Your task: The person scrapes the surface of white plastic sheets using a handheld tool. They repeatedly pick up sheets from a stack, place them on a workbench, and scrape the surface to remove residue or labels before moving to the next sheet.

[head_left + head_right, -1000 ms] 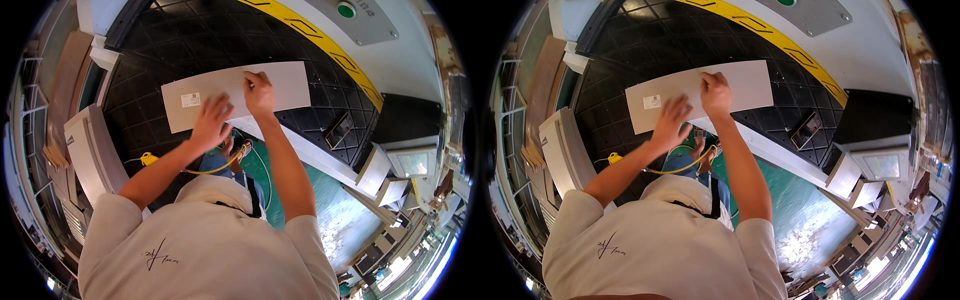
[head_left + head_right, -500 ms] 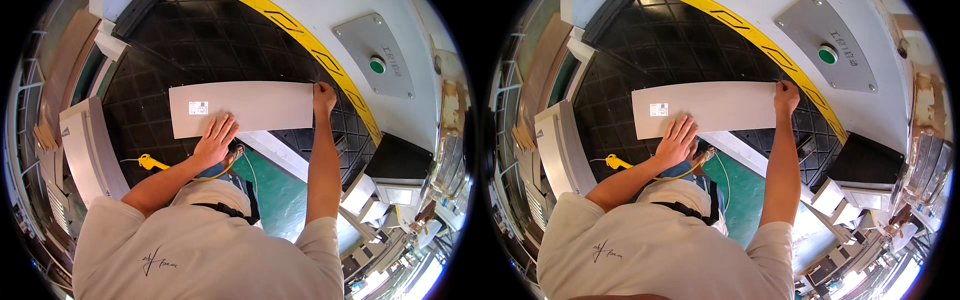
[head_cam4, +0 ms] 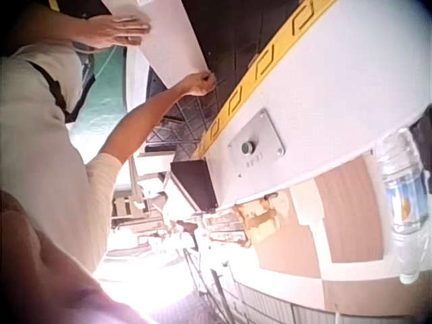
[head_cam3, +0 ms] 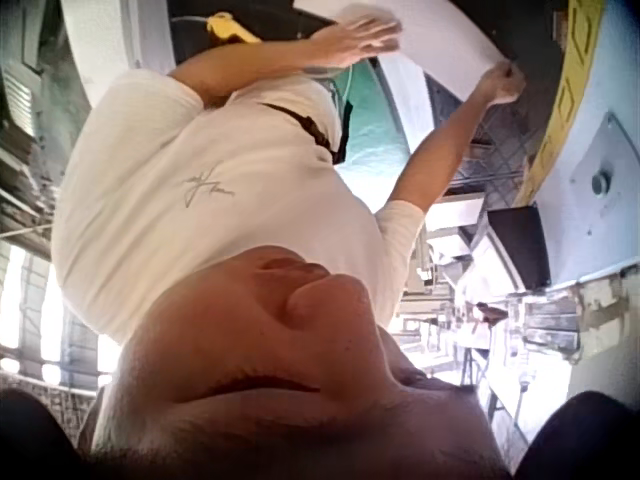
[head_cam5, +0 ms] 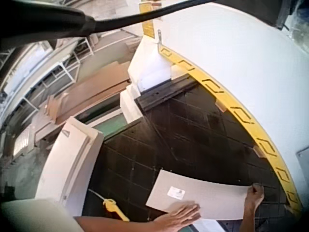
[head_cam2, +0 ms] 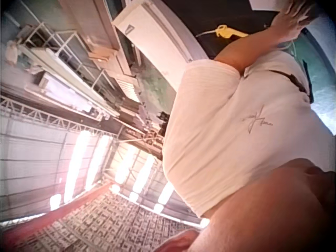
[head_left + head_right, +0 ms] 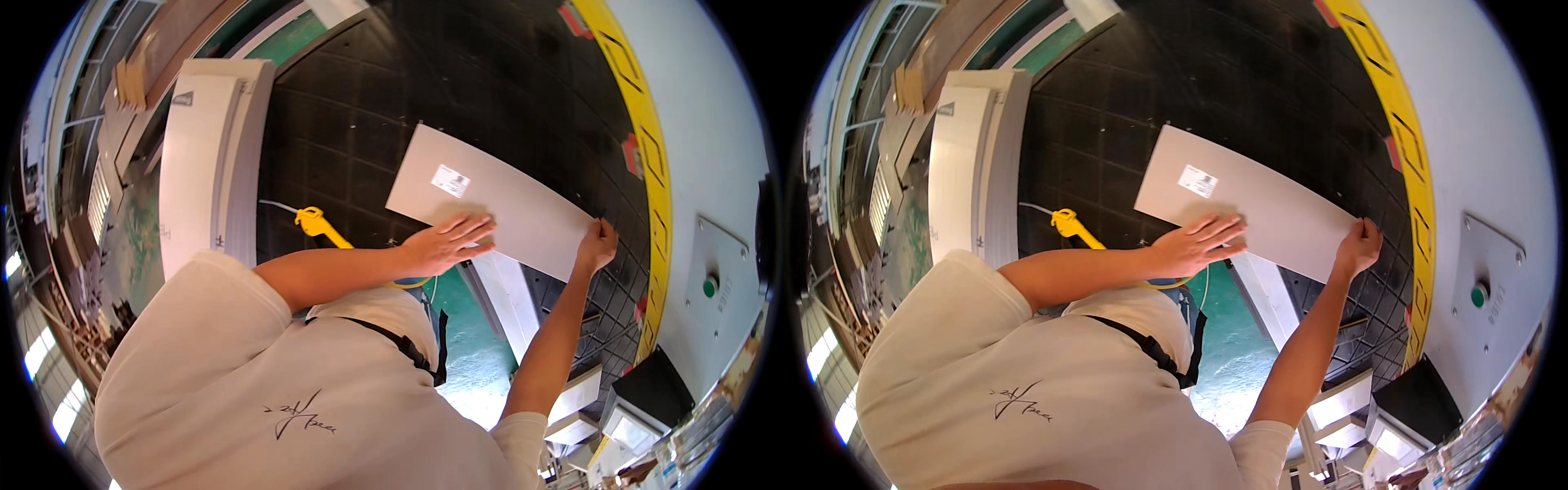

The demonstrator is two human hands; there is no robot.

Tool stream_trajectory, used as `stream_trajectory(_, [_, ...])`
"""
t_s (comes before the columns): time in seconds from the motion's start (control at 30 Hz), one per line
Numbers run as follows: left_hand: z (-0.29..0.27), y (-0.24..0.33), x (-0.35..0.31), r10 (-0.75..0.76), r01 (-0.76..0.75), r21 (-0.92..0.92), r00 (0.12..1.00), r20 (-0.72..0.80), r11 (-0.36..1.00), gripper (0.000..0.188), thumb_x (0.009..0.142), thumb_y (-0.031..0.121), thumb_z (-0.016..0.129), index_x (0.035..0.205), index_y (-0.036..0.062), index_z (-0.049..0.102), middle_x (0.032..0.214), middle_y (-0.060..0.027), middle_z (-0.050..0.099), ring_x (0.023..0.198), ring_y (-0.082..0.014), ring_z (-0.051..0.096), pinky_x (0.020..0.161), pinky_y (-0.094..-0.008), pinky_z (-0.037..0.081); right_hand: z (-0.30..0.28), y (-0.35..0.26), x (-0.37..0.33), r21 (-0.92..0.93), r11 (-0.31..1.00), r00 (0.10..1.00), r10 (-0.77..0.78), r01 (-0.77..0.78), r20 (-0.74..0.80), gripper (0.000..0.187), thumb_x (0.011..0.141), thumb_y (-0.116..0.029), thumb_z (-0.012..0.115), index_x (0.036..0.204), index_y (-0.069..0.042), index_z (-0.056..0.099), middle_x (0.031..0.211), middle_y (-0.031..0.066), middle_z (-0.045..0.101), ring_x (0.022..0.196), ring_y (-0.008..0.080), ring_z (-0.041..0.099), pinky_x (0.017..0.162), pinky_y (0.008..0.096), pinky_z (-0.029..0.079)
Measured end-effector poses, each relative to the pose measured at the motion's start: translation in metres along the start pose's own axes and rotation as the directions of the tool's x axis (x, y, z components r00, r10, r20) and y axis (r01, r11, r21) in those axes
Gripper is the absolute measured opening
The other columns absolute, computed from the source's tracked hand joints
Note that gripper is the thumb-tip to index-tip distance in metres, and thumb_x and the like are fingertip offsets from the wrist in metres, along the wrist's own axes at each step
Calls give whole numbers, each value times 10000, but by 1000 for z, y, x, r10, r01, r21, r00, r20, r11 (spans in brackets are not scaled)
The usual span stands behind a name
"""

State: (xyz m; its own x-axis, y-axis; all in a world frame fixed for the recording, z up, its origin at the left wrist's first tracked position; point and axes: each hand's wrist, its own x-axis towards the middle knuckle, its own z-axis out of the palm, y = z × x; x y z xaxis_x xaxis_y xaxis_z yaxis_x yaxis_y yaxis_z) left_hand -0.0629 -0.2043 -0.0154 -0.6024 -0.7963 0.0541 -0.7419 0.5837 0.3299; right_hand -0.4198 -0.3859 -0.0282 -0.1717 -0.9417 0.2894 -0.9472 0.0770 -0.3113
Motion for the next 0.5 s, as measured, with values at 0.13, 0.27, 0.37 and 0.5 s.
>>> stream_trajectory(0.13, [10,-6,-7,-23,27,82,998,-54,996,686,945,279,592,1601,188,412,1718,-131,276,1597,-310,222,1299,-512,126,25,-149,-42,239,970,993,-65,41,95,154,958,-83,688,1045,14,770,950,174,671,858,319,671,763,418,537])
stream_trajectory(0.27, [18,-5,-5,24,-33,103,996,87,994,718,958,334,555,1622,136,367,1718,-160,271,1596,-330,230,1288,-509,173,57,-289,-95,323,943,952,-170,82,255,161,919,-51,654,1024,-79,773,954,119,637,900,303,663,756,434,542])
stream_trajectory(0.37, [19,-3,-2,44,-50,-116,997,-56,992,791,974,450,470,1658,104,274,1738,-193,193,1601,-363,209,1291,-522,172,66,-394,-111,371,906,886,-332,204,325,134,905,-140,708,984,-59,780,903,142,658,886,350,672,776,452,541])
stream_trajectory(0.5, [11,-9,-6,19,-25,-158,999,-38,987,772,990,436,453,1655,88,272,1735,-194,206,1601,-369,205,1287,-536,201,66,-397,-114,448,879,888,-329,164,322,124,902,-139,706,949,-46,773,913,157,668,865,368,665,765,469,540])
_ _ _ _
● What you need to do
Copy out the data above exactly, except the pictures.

● Reply to the task
Your task: The person scrapes the surface of white plastic sheets using a handheld tool. They repeatedly pick up sheets from a stack, place them on a workbench, and scrape the surface to remove residue or labels before moving to the next sheet.

[head_left + head_right, -1000 ms] 
[head_left + head_right, -500 ms] 
[head_cam4, +0 ms] 
[head_cam3, +0 ms] 
[head_cam5, +0 ms] 
[head_cam2, +0 ms] 
[head_left + head_right, +0 ms] 

The demonstrator is two human hands; there is no robot.

Tool stream_trajectory, used as `stream_trajectory(_, [_, ...])`
"""
t_s (comes before the columns): time in seconds from the motion's start (control at 30 Hz), one per line
Numbers run as follows: left_hand: z (-0.29..0.27), y (-0.24..0.33), x (-0.35..0.31), r10 (-0.75..0.76), r01 (-0.76..0.75), r21 (-0.92..0.92), r00 (0.12..1.00), r20 (-0.72..0.80), r11 (-0.36..1.00), gripper (0.000..0.188), thumb_x (0.009..0.142), thumb_y (-0.031..0.121), thumb_z (-0.016..0.129), index_x (0.035..0.205), index_y (-0.036..0.062), index_z (-0.049..0.102), middle_x (0.032..0.214), middle_y (-0.060..0.027), middle_z (-0.050..0.099), ring_x (0.023..0.198), ring_y (-0.082..0.014), ring_z (-0.051..0.096), pinky_x (0.020..0.161), pinky_y (-0.094..-0.008), pinky_z (-0.037..0.081); right_hand: z (-0.30..0.28), y (-0.35..0.26), x (-0.37..0.33), r21 (-0.92..0.93), r11 (-0.31..1.00), r00 (0.10..1.00), r10 (-0.77..0.78), r01 (-0.77..0.78), r20 (-0.74..0.80), gripper (0.000..0.187), thumb_x (0.011..0.141), thumb_y (-0.116..0.029), thumb_z (-0.012..0.115), index_x (0.036..0.204), index_y (-0.069..0.042), index_z (-0.056..0.099), middle_x (0.031..0.211), middle_y (-0.031..0.066), middle_z (-0.045..0.101), ring_x (0.022..0.196), ring_y (-0.008..0.080), ring_z (-0.041..0.099), pinky_x (0.017..0.162), pinky_y (0.008..0.096), pinky_z (-0.029..0.079)
Measured end-effector poses, each relative to the pose measured at the motion's start: translation in metres along the start pose's own axes and rotation as the directions of the tool's x axis (x, y, z components r00, r10, r20) and y axis (r01, r11, r21) in those axes
Gripper is the absolute measured opening
The other columns absolute, computed from the source's tracked hand joints
Note that gripper is the thumb-tip to index-tip distance in metres, and thumb_x and the like are fingertip offsets from the wrist in metres, along the wrist's own axes at each step
Calls give whole numbers, each value times 10000, but by 1000 for z, y, x, r10, r01, r21, r00, r20, r11 (spans in brackets are not scaled)
The usual span stands behind a name
"""

State: (xyz m; its own x-axis, y-axis; all in a world frame fixed for the recording, z up, its origin at the left wrist's first tracked position; point and axes: each hand's wrist, its own x-axis towards the middle knuckle, its own z-axis out of the palm, y = z × x; x y z xaxis_x xaxis_y xaxis_z yaxis_x yaxis_y yaxis_z) left_hand -0.0629 -0.2043 -0.0154 -0.6024 -0.7963 0.0541 -0.7419 0.5837 0.3299; right_hand -0.4198 -0.3859 -0.0282 -0.1717 -0.9417 0.2894 -0.9472 0.0770 -0.3113
Motion for the next 0.5 s, as measured, with values at 0.13, 0.27, 0.37 and 0.5 s.
>>> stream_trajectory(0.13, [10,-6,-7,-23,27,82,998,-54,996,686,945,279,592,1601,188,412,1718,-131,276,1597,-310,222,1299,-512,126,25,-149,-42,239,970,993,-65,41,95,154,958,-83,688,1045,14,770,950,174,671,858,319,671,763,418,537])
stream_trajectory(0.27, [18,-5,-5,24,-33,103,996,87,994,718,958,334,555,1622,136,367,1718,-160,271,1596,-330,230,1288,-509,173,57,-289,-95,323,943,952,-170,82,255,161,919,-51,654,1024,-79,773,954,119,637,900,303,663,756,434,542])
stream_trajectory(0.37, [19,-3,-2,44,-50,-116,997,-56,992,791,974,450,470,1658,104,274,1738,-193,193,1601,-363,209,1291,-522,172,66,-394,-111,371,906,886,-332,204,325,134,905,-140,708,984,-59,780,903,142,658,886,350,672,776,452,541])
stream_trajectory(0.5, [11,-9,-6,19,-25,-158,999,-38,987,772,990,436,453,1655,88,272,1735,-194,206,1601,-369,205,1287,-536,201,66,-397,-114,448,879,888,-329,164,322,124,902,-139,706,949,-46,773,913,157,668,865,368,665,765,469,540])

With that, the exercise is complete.